Méthode de mesure par pyrométrie multispectrale et développement d'un dispositif à hautes températures

par Laurent Dejaeghere

Thèse de doctorat en Sciences pour l'Ingénieur

Sous la direction de Philippe Le Masson et de Muriel Carin.

Soutenue le 08-07-2016

à Lorient , dans le cadre de École doctorale Santé, information-communication et mathématiques, matière (Brest, Finistère) , en partenariat avec Institut de Recherche Dupuy de Lôme (laboratoire) .

Le jury était composé de Pierre Thomas, Christophe Le Niliot, Pascal Paillard.
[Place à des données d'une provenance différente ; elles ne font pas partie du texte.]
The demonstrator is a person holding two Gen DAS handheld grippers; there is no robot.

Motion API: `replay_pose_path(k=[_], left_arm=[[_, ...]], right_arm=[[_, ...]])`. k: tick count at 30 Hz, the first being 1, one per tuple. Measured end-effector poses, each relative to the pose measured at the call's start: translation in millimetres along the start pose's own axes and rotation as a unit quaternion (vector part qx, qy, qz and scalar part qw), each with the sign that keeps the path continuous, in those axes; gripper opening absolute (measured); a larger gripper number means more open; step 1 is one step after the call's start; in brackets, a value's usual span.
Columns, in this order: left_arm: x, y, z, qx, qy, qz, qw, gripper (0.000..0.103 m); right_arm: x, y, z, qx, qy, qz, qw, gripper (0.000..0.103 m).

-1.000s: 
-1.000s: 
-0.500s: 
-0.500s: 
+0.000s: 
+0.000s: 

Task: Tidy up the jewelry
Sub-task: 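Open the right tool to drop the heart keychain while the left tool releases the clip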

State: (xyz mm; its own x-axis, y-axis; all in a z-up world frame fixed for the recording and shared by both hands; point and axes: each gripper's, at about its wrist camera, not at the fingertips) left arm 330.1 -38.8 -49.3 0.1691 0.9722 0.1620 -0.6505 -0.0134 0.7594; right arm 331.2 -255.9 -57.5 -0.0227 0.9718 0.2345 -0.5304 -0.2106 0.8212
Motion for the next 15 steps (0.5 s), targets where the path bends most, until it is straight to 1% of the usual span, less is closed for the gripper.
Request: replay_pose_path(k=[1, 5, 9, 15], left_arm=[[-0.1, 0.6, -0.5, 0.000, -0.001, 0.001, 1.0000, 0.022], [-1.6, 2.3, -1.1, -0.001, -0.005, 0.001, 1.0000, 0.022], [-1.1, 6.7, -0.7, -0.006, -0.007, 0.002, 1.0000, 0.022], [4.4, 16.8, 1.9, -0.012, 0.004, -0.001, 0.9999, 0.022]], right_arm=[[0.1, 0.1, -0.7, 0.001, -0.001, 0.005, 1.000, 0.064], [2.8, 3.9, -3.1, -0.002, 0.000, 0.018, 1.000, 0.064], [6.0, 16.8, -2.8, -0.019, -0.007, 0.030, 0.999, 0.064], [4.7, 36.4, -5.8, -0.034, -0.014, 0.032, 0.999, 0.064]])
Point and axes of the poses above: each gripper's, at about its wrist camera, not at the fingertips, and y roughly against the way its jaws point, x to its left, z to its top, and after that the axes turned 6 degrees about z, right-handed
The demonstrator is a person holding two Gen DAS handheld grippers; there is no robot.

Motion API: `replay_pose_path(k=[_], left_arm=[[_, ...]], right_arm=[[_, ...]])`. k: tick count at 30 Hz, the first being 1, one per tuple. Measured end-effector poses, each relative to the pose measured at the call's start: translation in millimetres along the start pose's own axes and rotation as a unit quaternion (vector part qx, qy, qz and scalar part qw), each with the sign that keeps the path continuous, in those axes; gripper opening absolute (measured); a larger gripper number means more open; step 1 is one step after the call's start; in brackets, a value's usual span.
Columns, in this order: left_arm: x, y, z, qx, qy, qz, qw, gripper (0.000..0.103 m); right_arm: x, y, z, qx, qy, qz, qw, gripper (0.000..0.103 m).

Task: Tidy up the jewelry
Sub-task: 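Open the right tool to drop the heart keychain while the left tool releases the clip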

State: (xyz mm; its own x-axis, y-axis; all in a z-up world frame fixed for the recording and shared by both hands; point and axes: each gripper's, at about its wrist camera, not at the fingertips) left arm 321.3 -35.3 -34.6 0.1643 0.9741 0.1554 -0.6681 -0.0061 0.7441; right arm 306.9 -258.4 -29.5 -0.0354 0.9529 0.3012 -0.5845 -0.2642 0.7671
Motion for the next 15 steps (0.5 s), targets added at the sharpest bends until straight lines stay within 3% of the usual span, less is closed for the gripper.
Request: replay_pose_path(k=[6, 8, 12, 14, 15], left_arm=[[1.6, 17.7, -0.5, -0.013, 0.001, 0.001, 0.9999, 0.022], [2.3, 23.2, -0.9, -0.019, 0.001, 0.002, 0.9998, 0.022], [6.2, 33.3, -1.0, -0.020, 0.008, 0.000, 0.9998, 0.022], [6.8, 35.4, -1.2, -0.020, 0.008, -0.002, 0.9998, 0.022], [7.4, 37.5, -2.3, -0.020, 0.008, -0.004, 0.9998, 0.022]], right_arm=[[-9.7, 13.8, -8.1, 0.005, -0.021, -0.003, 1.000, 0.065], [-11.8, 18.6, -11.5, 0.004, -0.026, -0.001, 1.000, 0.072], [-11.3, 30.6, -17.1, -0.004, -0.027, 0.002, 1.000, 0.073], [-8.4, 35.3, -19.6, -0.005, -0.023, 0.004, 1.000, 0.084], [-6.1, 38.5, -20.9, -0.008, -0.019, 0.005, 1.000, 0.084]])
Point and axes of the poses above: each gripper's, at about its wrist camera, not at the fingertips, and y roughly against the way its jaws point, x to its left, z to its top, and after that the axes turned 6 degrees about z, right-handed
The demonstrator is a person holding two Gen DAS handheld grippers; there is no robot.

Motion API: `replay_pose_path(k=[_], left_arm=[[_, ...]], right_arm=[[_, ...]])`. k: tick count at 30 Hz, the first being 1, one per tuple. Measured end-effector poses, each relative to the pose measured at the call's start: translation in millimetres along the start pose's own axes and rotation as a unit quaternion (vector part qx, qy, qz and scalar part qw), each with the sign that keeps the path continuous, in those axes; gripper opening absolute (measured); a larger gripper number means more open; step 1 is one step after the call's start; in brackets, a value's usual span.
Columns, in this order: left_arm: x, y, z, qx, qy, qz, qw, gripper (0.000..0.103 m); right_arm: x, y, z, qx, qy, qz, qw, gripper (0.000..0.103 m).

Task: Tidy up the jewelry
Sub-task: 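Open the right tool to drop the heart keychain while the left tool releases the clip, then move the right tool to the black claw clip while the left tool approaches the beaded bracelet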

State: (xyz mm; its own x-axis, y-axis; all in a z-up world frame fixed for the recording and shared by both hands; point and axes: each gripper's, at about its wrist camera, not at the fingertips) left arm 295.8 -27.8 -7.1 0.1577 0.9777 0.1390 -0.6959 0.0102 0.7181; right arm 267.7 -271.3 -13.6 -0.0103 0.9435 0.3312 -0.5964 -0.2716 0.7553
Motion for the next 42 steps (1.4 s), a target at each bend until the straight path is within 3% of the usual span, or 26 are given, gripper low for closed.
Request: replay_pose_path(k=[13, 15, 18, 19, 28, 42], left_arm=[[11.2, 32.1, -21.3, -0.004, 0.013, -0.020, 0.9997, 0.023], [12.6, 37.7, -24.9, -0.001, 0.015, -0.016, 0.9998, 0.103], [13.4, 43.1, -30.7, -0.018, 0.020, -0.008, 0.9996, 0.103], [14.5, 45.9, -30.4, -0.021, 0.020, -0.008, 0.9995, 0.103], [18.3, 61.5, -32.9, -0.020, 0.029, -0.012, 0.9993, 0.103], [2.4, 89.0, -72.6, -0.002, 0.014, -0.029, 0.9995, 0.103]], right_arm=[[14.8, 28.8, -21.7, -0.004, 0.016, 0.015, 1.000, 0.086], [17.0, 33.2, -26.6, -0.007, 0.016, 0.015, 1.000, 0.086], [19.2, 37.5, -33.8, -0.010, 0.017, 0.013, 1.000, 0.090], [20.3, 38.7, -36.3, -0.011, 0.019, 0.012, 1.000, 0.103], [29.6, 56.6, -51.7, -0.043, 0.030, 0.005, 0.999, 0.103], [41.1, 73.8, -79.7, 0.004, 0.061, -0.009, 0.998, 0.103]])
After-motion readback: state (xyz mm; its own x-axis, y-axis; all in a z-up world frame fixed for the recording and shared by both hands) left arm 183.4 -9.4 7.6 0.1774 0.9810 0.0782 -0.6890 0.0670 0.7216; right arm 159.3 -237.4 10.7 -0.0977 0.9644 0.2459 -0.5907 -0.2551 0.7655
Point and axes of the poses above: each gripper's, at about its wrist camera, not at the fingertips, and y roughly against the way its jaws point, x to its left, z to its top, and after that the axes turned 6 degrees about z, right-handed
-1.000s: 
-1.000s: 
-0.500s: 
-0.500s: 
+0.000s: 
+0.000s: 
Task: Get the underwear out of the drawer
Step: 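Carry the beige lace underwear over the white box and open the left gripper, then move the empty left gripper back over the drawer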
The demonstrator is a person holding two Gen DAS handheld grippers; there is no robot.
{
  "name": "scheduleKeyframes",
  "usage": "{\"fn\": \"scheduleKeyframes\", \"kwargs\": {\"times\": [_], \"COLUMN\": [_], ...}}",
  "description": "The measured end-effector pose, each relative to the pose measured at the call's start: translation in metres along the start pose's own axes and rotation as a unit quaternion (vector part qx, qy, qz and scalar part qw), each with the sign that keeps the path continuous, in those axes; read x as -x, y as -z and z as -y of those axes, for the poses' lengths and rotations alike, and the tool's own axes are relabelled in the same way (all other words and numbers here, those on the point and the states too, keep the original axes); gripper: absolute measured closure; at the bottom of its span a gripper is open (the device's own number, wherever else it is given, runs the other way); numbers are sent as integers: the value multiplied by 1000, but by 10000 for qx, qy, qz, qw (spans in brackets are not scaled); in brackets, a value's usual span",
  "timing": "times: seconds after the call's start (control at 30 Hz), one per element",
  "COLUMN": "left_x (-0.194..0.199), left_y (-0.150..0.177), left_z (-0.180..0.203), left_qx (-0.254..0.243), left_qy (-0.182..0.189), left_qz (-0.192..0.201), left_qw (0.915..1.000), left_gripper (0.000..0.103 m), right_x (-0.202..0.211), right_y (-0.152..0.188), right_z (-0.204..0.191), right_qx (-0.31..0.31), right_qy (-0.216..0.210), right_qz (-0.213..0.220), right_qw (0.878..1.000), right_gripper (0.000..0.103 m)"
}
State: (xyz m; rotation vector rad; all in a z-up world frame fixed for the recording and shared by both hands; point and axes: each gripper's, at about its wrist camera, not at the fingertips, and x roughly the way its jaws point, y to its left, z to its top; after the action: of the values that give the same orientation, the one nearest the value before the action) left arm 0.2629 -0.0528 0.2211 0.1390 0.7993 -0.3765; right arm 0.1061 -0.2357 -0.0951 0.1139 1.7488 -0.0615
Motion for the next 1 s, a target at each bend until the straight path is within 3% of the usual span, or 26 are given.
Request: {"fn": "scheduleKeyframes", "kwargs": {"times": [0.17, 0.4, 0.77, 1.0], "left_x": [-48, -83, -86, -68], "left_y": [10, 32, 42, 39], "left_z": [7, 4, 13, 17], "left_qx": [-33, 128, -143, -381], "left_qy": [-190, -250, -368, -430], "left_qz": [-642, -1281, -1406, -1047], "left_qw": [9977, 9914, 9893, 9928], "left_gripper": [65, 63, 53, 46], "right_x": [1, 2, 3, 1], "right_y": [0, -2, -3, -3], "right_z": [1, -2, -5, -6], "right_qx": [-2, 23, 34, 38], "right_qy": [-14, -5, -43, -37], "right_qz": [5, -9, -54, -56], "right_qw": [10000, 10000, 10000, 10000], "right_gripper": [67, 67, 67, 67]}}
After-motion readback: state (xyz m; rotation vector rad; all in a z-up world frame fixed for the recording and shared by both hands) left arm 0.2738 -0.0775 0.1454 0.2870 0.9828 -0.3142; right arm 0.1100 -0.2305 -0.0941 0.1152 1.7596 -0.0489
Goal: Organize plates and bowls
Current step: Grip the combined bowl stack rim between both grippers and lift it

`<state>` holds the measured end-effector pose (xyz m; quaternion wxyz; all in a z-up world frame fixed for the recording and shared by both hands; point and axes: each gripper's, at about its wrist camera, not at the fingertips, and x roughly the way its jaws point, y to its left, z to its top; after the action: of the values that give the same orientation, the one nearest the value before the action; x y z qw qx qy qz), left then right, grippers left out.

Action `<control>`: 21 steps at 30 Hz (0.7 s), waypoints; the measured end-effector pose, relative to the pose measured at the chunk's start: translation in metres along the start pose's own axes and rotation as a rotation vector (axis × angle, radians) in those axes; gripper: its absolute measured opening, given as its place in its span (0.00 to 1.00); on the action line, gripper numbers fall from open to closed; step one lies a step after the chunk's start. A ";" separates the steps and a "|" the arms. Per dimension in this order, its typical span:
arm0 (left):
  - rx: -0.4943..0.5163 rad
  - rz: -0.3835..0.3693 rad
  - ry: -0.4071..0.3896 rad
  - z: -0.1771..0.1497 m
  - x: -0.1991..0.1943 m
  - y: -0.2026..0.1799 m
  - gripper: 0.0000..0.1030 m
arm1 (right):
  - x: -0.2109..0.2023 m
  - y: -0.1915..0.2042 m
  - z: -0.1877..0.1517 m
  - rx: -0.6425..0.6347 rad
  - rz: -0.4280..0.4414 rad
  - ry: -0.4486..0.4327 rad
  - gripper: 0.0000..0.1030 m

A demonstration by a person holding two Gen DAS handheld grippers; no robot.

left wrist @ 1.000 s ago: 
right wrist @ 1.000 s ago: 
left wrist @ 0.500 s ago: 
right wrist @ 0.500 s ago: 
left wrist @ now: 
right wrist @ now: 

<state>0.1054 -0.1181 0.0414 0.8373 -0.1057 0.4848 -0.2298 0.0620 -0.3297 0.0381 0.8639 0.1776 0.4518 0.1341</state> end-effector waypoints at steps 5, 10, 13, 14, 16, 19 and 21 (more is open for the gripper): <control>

Les rapporteurs étaient Benjamin Rémy, Thierry Duvaut.


  • Résumé

    La simulation numérique du soudage peut être améliorée par une meilleure connaissance des propriétés thermophysiques des métaux à l’état liquide. Un approfondissement de cette connaissance requiert un dispositif capable de conditionner ces métaux à de très hautes températures en vue de les caractériser. Après un état de l’art sur les techniques de caractérisation adaptées à ces échelles de températures (chapitre 1), ce manuscrit détaille les travaux, principalement expérimentaux, dédiés aux développements d’un dispositif capable d’élever des métaux jusqu’à 2 500 °C (chapitres 3 et 4) et d’un pyromètre à cinq longueurs d’onde pour mesurer cette température (chapitres 2, 4 et 5). Le dispositif chauffe par induction une tour en graphite, le creuset étant placé en son centre, et a été dimensionné via une simulation magnéto-thermique 2D axisymétrique à l’aide du logiciel Comsol Multiphysics®. Parallèlement, le pyromètre a été développé dans le but de mesurer simultanément la température et l’émissivité. En l’absence de corps noir à hautes températures, plusieurs expériences ont été menées pour étalonner ce dernier ; elles ont été basées sur la mesure de la température de fusion/solidification de corps purs. En fonction de leur tenue et pour couvrir la plus large gamme de température possible, les métaux choisis sont le fer, le chrome, ou encore le niobium. Les expériences ont montré l’efficacité du pyromètre et la capacité maximale du dispositif hautes températures lors de la fusion du niobium à environ 2 500 °C. Enfin, le pyromètre a été utilisé lors d’une opération de soudage à l’arc, au cours de laquelle la température a été estimée sur une gamme de 1 000°C – 2 500°C.

  • Titre traduit

    Method of measurement by multispectral pyrometry and development of a high-temperature device


  • Résumé

    Welding simulation can be improved by a better knowledge of molten metals thermophysical properties. This improvement requires characterization using a very high temperature apparatus. After portraying a state of the art on characterization technics adapted to this temperature range (chapter 1), this manuscript details works, principally experimental, dedicated to the developments of a device able to heat metals up to 2 500 °C (chapters 3 and 4) and of a five wavelengths pyrometer in order to measure this temperature (chapters 2, 4 and 5). The device heats by induction a graphite tower, the crucible being placed at its center, and has been dimensioned by a magneto-thermal 2D axisymmetric simulation using the Comsol Multiphysics® software. In parallel, the pyrometer has been developed in order to measure both temperature and emissivity. In the absence of a high temperature blackbody, several experiments were carried out for the calibration of it; they were based on the use of the luminance of pure metals at their melting point. In order to cover the largest temperature range possible, chosen metals were iron, chromium, and even niobium. These experiments showed the efficiency of the pyrometer and the maximal ability of the high temperature device during the niobium melting around 2 500 °C. Finally, the pyrometer has been used on an arc welding process, in which temperature has been evaluated over a 1 000 °C – 2 500 °C temperature range.